Half a century after the boys’ deaths, the family and activists are still searching for answers.
“These boys’ lives were cut short,” Green said at the protest last month. “Dallas Police Department … let these officers go and they went on and lived their lives. For 50 years, this story has been hidden right in front of us.”
Dick Reavis, a retired journalist and author, has been investigating the case for over a year. He said he has not been given documents he requested from Dallas police about the boys’ deaths, including their juvenile arrest records.
“The government ought to give me information about this suspicious murder,” Reavis said. “I want explanations, and they’re not giving me any.”
The News reported in 1974 that both Johnson brothers had previous offenses, and one had a lengthy juvenile record. Others said this was not true and that the boys were well-behaved.
“They had already discredited the boys characters by saying that they had been to juvenile [detention] 14 and 15 times,” Woods said. “They were not those types of boys.

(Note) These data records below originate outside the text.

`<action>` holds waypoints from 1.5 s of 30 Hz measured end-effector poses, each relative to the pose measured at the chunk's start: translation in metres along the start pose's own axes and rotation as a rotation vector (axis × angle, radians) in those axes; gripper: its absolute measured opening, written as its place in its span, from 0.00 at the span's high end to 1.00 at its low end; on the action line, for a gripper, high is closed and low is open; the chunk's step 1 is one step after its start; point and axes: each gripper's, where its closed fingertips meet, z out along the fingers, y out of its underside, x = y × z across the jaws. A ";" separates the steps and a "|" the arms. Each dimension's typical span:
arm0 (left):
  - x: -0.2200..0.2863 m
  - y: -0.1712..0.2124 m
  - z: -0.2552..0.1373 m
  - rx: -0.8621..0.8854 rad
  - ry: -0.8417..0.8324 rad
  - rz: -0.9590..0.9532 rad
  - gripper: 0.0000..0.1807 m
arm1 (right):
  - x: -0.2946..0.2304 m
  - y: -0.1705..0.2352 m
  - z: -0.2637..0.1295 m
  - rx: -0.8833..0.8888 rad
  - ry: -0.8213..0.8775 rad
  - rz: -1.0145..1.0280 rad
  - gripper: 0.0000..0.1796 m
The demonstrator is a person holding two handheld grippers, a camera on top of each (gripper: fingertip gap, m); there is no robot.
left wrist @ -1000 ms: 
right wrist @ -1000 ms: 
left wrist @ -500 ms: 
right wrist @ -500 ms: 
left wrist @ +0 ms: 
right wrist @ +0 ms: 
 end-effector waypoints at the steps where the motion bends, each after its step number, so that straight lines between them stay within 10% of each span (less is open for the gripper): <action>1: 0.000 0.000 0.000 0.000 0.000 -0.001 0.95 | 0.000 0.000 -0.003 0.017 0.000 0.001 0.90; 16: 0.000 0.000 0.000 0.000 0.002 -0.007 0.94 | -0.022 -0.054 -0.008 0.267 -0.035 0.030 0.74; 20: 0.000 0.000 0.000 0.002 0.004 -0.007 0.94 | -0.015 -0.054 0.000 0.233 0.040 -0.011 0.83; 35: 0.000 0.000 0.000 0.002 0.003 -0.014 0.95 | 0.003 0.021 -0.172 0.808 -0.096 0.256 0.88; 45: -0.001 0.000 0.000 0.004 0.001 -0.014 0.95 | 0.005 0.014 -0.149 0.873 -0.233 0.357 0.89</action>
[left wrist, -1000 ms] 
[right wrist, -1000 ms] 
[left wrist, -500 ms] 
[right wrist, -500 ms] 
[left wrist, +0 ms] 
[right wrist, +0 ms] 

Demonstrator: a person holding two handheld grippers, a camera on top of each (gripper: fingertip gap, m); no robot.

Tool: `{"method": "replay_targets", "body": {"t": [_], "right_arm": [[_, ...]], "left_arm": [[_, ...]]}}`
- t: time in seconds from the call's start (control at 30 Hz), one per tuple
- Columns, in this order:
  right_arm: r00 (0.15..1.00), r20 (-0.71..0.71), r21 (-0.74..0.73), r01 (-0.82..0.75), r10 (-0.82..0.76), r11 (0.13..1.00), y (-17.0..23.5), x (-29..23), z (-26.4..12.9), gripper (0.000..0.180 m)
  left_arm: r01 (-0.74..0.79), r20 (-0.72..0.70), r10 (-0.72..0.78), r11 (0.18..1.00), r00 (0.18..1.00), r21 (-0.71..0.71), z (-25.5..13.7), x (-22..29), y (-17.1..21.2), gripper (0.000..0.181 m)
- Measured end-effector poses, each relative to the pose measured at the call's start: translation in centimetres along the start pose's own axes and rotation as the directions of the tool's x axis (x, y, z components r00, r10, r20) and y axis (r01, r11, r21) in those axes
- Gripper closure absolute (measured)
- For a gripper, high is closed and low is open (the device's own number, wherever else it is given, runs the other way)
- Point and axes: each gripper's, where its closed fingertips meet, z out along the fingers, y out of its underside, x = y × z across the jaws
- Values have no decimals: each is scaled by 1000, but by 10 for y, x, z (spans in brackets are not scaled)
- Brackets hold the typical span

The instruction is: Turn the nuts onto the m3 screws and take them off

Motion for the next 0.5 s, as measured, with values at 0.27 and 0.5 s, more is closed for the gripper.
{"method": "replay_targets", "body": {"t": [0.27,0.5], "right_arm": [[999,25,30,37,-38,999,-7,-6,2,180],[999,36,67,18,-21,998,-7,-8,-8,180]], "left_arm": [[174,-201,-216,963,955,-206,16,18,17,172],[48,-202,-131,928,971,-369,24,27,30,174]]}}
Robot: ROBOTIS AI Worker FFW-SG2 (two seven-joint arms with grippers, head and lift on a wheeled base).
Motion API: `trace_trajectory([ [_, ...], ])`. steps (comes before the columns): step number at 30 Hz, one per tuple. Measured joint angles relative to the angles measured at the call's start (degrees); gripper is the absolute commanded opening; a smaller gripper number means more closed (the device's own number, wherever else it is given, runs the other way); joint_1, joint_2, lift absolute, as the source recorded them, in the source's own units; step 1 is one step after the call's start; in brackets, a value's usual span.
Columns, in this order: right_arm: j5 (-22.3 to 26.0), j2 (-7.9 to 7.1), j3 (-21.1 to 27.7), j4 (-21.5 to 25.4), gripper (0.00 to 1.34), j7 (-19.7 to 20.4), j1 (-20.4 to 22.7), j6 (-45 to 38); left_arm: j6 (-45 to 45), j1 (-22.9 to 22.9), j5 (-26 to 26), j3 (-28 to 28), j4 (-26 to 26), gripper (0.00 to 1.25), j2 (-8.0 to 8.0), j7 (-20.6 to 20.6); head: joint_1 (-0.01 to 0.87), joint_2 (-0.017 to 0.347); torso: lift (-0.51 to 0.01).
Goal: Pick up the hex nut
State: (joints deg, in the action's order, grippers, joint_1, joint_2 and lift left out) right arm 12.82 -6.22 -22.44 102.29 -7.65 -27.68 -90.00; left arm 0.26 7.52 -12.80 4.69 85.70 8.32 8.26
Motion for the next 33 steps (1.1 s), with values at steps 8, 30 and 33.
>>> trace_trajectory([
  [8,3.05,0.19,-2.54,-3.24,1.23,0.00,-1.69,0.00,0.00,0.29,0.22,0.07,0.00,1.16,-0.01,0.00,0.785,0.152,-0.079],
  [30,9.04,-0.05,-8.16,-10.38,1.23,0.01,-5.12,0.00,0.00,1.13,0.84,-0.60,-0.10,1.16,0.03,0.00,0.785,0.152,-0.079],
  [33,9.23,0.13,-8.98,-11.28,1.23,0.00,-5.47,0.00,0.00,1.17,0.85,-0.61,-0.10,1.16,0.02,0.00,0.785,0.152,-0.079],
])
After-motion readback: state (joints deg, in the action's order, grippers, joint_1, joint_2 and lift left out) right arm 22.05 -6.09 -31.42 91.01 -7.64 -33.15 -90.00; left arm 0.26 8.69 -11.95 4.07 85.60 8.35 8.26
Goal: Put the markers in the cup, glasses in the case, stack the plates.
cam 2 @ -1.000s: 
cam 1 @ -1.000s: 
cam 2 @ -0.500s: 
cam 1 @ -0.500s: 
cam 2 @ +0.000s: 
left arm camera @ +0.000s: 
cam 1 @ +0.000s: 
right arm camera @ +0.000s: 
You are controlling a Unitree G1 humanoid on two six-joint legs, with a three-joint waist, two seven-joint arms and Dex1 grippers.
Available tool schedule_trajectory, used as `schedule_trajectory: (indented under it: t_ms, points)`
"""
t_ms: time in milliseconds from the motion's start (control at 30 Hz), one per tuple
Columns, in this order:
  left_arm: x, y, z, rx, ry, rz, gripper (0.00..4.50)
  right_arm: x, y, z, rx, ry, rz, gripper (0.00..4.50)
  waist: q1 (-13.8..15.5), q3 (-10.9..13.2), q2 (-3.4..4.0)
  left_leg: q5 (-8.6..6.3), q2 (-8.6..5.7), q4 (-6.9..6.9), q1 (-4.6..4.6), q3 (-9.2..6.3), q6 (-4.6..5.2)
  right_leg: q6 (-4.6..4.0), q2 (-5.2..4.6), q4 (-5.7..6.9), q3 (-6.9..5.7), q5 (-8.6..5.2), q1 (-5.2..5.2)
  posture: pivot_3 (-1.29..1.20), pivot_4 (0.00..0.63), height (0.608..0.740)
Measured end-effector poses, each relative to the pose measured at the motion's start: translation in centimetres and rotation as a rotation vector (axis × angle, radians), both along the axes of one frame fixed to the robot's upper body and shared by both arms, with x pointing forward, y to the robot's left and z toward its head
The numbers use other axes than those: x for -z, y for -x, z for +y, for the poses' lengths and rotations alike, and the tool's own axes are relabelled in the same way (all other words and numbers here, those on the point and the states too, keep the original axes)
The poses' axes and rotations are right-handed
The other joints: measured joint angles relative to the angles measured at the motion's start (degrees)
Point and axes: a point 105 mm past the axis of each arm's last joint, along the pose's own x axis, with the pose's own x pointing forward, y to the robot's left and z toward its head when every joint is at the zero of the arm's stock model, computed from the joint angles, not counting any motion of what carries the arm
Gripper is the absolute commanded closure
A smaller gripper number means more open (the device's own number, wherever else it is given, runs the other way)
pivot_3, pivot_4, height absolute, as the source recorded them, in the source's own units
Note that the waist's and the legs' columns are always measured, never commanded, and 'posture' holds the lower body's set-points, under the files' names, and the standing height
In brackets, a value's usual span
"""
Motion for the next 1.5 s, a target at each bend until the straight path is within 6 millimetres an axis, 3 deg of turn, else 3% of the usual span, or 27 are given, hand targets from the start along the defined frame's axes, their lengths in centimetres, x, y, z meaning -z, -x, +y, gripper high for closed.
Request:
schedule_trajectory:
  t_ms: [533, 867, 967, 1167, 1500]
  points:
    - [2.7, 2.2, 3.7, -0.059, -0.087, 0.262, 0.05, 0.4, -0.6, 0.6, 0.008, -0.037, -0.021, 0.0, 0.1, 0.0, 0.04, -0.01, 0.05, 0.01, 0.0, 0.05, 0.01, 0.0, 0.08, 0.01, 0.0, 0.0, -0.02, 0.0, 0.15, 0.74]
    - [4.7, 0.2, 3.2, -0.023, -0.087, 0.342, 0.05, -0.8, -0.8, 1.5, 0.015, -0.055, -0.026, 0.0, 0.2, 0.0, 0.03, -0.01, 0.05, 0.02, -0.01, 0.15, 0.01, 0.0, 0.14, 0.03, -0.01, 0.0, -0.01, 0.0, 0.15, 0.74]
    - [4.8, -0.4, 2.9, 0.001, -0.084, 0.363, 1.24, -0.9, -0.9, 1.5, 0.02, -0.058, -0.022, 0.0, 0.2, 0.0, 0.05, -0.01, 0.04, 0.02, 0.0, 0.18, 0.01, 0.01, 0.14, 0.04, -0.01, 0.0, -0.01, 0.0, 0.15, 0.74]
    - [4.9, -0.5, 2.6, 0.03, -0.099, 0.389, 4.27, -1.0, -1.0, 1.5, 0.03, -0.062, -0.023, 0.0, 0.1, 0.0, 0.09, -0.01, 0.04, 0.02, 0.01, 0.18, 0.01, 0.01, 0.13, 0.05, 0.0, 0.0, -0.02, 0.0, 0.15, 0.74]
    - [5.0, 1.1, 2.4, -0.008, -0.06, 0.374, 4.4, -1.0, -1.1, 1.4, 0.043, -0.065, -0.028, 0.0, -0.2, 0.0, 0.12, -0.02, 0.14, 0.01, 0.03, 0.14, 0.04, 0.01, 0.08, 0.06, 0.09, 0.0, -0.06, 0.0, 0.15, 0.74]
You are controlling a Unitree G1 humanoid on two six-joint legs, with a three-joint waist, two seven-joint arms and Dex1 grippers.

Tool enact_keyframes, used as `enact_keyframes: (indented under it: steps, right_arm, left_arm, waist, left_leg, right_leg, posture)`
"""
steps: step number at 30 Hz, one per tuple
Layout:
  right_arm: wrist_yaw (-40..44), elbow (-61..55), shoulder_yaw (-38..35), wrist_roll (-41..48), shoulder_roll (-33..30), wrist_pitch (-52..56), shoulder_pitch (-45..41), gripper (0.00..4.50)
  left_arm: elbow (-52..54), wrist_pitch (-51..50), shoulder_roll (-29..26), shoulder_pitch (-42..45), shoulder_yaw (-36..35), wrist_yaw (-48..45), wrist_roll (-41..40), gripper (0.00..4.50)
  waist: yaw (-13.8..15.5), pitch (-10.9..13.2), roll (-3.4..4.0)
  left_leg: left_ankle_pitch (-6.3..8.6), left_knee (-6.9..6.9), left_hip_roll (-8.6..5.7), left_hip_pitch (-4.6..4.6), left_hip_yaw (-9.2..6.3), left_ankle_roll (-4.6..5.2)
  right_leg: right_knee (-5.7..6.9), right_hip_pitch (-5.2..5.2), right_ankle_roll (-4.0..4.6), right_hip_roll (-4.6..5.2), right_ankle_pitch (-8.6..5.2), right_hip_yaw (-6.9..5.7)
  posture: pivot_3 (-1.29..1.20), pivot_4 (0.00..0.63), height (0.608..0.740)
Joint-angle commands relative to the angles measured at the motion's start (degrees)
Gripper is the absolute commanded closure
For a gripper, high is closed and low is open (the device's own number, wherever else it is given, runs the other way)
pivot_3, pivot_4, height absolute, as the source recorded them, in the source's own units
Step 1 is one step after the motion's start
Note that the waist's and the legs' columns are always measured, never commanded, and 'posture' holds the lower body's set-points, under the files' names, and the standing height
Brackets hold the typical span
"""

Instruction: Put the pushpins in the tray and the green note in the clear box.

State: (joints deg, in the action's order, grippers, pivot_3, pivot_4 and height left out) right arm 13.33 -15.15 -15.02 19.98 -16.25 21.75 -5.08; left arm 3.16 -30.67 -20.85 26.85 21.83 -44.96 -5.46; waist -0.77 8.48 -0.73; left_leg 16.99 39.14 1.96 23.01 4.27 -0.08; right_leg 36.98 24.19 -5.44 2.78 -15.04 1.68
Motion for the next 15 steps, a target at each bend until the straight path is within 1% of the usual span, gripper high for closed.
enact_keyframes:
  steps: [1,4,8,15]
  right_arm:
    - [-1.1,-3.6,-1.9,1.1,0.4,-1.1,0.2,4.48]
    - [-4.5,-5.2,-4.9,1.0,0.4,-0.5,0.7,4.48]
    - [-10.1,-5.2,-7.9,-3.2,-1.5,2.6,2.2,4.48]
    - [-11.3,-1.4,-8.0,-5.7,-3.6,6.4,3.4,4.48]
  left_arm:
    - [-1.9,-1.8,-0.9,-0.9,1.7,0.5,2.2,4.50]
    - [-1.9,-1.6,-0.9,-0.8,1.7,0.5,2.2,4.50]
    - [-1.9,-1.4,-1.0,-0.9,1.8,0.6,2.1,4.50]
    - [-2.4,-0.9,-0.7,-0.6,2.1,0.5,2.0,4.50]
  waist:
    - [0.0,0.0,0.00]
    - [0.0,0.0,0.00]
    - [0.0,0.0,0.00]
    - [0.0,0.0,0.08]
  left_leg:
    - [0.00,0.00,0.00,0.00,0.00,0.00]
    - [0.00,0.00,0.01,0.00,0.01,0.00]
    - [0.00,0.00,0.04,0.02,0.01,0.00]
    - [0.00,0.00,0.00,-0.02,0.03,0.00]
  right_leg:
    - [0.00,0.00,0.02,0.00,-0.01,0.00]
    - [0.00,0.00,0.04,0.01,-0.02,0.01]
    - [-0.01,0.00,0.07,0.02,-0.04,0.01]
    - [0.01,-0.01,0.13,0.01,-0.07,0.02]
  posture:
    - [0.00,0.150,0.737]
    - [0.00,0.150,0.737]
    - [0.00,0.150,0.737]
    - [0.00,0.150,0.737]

That was not true.”
The News has requested records regarding the brothers’ juvenile detention history. The Dallas Police Department and the Henry Wade Juvenile Justice Center did not find records relating to the brothers’ history of juvenile detention or criminal activity.
Woods said she’s been searching for more information about their death for years.
“I had all of these questions, but nobody had much information,” Durham said. “We could never find anything.”
Green said the family of the two brothers hadn’t known where they were buried until this year. Their graves are in Lincoln Memorial Cemetery, unmarked. A GoFundMe is now aiming to raise $10,000 for headstones to honor the brothers.
Protesters in front of Dallas police headquarters prayed and demanded Dallas police acknowledge the Johnson brothers. People carried signs, shed tears and announced their outrage.
“Our purpose here today is, in part, to pay tribute to the lives of these boys that were taken by Dallas PD,” Bent said to the crowd. “It’s an acknowledgment of their lives and their humanity which is more than what the Dallas PD has been willing to give to them and their families.”